What you should do: Figure out the number of lines in the data that hold the string "boxes". Reply with that figure only.

(Source data)
#####

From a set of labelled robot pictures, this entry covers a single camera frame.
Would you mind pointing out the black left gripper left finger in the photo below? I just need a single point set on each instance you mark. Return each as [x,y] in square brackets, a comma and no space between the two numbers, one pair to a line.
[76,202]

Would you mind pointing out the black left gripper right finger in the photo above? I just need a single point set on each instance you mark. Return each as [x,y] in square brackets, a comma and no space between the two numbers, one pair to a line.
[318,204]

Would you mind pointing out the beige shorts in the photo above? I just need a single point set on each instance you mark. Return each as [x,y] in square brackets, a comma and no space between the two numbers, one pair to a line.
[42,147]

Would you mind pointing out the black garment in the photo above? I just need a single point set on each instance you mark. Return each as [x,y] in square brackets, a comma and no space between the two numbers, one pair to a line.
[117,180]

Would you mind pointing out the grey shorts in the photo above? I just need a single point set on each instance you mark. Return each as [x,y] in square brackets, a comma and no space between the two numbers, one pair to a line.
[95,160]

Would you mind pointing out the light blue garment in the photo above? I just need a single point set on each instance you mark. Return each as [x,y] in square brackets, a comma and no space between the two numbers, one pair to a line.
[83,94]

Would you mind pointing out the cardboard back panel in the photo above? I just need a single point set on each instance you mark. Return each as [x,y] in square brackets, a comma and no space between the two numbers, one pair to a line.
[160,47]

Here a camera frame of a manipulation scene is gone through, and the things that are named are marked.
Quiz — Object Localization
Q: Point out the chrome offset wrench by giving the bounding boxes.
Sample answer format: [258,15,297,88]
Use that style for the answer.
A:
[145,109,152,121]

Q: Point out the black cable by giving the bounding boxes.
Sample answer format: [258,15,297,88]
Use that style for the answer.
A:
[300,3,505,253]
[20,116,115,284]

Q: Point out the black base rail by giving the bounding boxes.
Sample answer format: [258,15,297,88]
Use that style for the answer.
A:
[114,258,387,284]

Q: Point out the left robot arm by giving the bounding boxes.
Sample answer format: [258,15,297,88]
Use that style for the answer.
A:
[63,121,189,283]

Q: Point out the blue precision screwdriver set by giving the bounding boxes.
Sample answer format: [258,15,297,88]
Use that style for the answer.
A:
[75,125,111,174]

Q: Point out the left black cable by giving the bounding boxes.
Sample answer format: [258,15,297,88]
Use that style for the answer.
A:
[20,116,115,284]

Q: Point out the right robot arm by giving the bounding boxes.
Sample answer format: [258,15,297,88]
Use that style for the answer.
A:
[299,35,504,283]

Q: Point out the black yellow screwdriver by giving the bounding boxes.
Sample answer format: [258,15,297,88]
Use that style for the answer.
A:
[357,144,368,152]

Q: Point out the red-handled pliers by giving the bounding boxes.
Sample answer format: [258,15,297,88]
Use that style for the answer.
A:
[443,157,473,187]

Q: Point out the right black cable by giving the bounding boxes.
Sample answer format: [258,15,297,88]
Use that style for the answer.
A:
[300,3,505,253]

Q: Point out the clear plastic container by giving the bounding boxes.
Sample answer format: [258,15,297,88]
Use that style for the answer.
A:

#####

Task solution: 11